Sina recently broke ground on a pair of six-storey rental apartment complexes at 788 March Rd. near Klondike Road in what the company hopes will be the first of many commercial and residential developments it will undertake in the National Capital Region.
“We’re very bullish on Ottawa,” Sina partner Mahmoud El-Koury told OBJ in an interview this week before Friday’s groundbreaking ceremony at the new Kanata development, dubbed Eden. “It’s not a one-off for us. We want to be there to stay.”
El-Koury said Sina picked Kanata for its first project outside of the Montreal area because it believes the neighbourhood surrounding the Kanata North tech park, which is home to more than 500 companies that collectively employ more than 30,000 workers, is a “very underserved” rental market for people looking to live close to the office.
“We see a lot of office space that’s being underused and kind of empty (in other cities),” El-Koury explained. “But when we drove out there … we saw these office buildings were actually full and being used. It attracts a certain clientele, whether it’s young professionals or professionals with experience.”
Slated for occupancy in the fourth quarter of 2026, the complex will contain a total of 196 rental suites. The two buildings, which total about 208,000 square feet, will include 95 one-bedroom units, 79 two-bedroom apartments and 22 three-bedroom suites.
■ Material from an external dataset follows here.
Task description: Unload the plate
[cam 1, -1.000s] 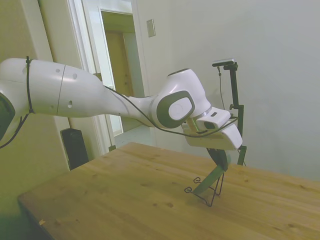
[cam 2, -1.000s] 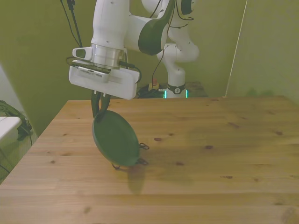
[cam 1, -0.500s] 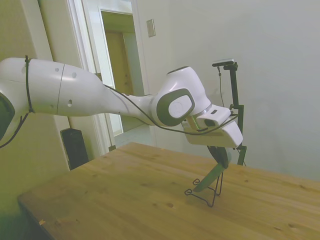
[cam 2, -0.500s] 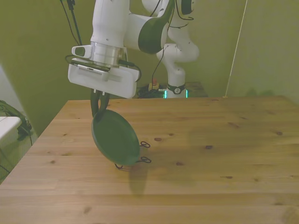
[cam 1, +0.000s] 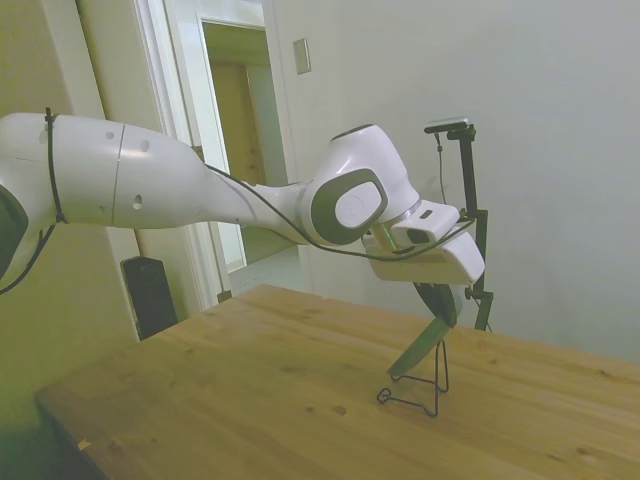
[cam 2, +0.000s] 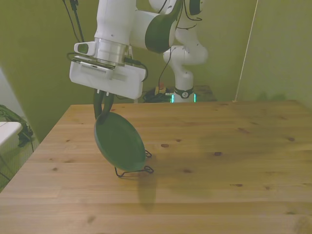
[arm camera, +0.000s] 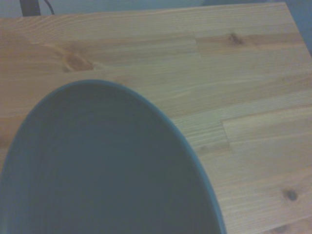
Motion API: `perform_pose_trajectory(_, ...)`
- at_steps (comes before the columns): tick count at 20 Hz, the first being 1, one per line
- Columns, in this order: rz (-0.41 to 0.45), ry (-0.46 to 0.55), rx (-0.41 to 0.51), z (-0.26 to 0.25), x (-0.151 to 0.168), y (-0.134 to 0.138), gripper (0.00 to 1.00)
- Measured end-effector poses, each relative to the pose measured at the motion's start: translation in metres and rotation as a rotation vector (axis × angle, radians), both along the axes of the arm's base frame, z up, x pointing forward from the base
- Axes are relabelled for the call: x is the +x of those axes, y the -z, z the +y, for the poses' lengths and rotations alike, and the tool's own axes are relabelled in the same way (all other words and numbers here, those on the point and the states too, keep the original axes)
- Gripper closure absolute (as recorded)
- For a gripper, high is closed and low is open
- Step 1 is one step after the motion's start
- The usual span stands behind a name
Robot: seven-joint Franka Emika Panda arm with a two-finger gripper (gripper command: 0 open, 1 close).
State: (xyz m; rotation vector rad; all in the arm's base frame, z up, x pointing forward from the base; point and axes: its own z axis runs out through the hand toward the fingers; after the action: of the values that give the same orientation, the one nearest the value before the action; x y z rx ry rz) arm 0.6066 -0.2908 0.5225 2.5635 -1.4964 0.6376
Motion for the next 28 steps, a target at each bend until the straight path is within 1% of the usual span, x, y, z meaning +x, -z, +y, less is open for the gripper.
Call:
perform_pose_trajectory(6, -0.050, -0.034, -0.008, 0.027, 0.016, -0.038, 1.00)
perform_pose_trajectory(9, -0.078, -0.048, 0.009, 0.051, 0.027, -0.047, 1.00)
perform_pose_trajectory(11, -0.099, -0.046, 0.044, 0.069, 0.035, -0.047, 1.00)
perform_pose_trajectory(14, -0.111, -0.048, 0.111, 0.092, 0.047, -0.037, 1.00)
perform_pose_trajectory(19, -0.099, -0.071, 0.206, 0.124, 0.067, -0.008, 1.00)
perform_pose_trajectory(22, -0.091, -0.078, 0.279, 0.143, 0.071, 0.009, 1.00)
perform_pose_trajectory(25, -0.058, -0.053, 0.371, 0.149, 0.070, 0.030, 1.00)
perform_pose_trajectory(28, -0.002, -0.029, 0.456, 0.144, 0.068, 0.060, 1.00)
Residents of the buildings designed by Neuf architects will share amenities such as an indoor pool, gym and co-working spaces. The complex will also have indoor bicycle racks, a bicycle maintenance facility and two levels of underground car parking.
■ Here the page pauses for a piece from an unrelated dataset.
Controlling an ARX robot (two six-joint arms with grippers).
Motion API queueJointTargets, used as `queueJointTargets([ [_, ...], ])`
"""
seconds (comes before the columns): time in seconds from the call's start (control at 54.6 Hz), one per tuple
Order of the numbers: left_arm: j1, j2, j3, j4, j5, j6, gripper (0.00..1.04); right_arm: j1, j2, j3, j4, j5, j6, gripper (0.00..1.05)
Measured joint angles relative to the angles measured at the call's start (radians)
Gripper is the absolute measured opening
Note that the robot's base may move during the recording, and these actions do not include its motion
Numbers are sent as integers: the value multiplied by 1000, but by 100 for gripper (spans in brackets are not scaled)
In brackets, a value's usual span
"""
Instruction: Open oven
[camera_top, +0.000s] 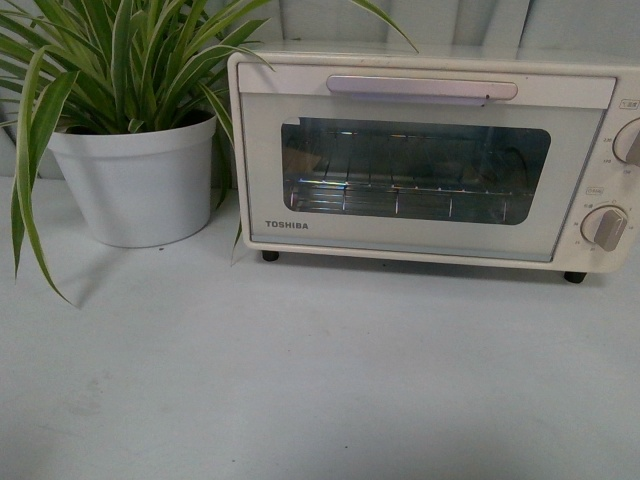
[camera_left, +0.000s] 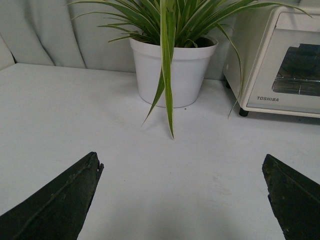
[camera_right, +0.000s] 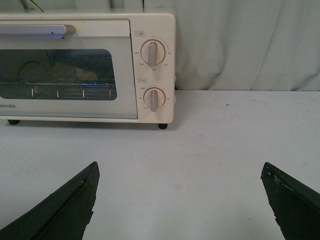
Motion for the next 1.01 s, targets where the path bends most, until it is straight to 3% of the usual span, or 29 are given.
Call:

Sina is also building cycling and walking paths near the development that will be given back to the city. The company plans to hire a third-party property manager, but El-Koury said Sina will maintain a “hands-on” approach to ensure tenants’ needs are met.
Sina has a 75 per cent stake in the project, which is being financed by the Canada Mortgage and Housing Corp. and Equitable Bank, while Montreal-based investment firm Remcorp owns the remainder.
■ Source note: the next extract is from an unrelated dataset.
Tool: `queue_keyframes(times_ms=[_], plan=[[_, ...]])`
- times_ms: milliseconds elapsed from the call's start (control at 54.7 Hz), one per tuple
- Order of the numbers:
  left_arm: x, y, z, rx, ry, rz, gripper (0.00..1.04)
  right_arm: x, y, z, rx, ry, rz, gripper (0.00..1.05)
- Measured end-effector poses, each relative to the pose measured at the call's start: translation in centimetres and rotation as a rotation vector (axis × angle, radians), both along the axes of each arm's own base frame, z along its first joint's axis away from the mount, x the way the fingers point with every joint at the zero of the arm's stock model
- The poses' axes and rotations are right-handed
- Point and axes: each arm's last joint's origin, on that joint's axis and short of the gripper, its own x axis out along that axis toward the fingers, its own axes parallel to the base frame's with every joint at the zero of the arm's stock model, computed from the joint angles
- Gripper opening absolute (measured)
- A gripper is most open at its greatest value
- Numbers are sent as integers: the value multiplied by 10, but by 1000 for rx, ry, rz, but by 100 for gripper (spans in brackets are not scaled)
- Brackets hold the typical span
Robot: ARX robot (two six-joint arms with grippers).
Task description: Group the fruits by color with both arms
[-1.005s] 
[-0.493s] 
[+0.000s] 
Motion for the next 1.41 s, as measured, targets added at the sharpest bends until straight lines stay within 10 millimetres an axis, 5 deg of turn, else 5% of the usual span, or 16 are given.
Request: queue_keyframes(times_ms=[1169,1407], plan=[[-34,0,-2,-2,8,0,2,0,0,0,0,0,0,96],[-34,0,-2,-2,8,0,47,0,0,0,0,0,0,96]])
While the Kanata project is Sina’s first multi-residential development, El-Koury stressed that it won’t be the last. Sina and Remcorp have teamed up to create a fund to finance more residential and commercial projects in Ontario and Quebec, and El-Koury said Sina is looking at other opportunities to expand its office, industrial and residential footprint in Ottawa.
“We like the market,” he said. “You see an uptick in construction in the area because it is needed.”
Indeed, housing starts have risen in the National Capital Region this year as interest rates have dropped and obtaining financing for major housing projects has become cheaper. But El-Koury said the industry is still grappling with how to make projects affordable for renters and financially viable for builders at the same time.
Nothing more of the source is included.